Allora invocherai e il Signore ti risponderà,
implorerai aiuto ed egli dirà: “Eccomi!”.

Se toglierai di mezzo a te l’oppressione,
il puntare il dito e il parlare empio,
se aprirai il tuo cuore all’affamato,
se sazierai l’afflitto di cuore,
allora brillerà fra le tenebre la tua luce,
la tua tenebra sarà come il meriggio».

Parola di Dio

Salmo Responsoriale

Dal Sal 111 (112)

R. Il giusto risplende come luce

Spunta nelle tenebre, luce per gli uomini retti:
misericordioso, pietoso e giusto.
Felice l’uomo pietoso che dà in prestito,
amministra i suoi beni con giustizia. R.

Egli non vacillerà in eterno:
eterno sarà il ricordo del giusto.
Cattive notizie non avrà da temere,
saldo è il suo cuore, confida nel Signore. R.

Sicuro è il suo cuore, non teme,
egli dona largamente ai poveri,
la sua giustizia rimane per sempre,
la sua fronte s’innalza nella gloria. R.

Seconda Lettura

Vi ho annunciato il mistero di Cristo crocifisso.

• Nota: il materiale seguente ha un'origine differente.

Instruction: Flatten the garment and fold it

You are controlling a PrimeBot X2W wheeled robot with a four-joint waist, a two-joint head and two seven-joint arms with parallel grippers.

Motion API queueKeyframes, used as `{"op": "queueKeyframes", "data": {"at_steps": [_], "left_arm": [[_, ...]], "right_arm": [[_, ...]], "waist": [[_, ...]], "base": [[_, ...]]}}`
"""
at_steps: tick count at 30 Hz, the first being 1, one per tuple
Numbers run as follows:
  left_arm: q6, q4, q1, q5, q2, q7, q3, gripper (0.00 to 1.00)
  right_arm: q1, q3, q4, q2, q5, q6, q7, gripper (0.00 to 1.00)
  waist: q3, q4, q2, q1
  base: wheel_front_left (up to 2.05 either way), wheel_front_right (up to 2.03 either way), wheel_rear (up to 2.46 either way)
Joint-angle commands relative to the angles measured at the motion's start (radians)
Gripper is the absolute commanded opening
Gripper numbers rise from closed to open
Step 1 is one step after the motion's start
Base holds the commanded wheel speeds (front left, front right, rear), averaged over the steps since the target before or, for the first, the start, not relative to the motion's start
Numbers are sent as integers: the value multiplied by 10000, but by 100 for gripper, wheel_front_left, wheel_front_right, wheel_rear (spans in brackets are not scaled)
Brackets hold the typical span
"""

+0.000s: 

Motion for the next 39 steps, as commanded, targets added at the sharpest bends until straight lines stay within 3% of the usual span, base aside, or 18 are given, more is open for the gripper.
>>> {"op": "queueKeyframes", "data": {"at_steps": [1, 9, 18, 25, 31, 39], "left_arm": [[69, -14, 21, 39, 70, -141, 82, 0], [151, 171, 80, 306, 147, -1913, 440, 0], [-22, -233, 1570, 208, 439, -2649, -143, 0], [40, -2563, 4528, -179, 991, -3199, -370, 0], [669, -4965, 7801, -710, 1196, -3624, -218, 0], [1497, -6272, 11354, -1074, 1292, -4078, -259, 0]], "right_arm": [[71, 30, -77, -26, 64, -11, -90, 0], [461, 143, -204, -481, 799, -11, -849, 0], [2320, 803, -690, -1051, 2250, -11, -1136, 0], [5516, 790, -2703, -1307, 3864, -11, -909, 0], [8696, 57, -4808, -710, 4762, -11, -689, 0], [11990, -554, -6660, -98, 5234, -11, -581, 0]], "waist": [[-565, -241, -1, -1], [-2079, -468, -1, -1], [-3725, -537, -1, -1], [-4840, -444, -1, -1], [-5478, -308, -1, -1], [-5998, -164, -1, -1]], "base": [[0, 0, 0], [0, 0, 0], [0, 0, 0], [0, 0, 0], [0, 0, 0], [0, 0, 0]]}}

Dalla prima lettera di san Paolo apostolo ai Corìnzi
1 Cor 2,1-5

Io, fratelli, quando venni tra voi, non mi presentai ad annunciarvi il mistero di Dio con l’eccellenza della parola o della sapienza. Io ritenni infatti di non sapere altro in mezzo a voi se non Gesù Cristo, e Cristo crocifisso.
Mi presentai a voi nella debolezza e con molto timore e trepidazione. La mia parola e la mia predicazione non si basarono su discorsi persuasivi di sapienza, ma sulla manifestazione dello Spirito e della sua potenza, perché la vostra fede non fosse fondata sulla sapienza umana, ma sulla potenza di Dio.

Parola di Dio

Vangelo

Voi siete la luce del mondo.

Dal Vangelo secondo Matteo
Mt 5, 13-16

In quel tempo, Gesù disse ai suoi discepoli:

«Voi siete il sale della terra; ma se il sale perde il sapore, con che cosa lo si renderà salato? A null’altro serve che ad essere gettato via e calpestato dalla gente.

Voi siete la luce del mondo; non può restare nascosta una città che sta sopra un monte, né si accende una lampada per metterla sotto il moggio, ma sul candelabro, e così fa luce a tutti quelli che sono nella casa. Così risplenda la vostra luce davanti agli uomini, perché vedano le vostre opere buone e rendano gloria al Padre vostro che è nei cieli».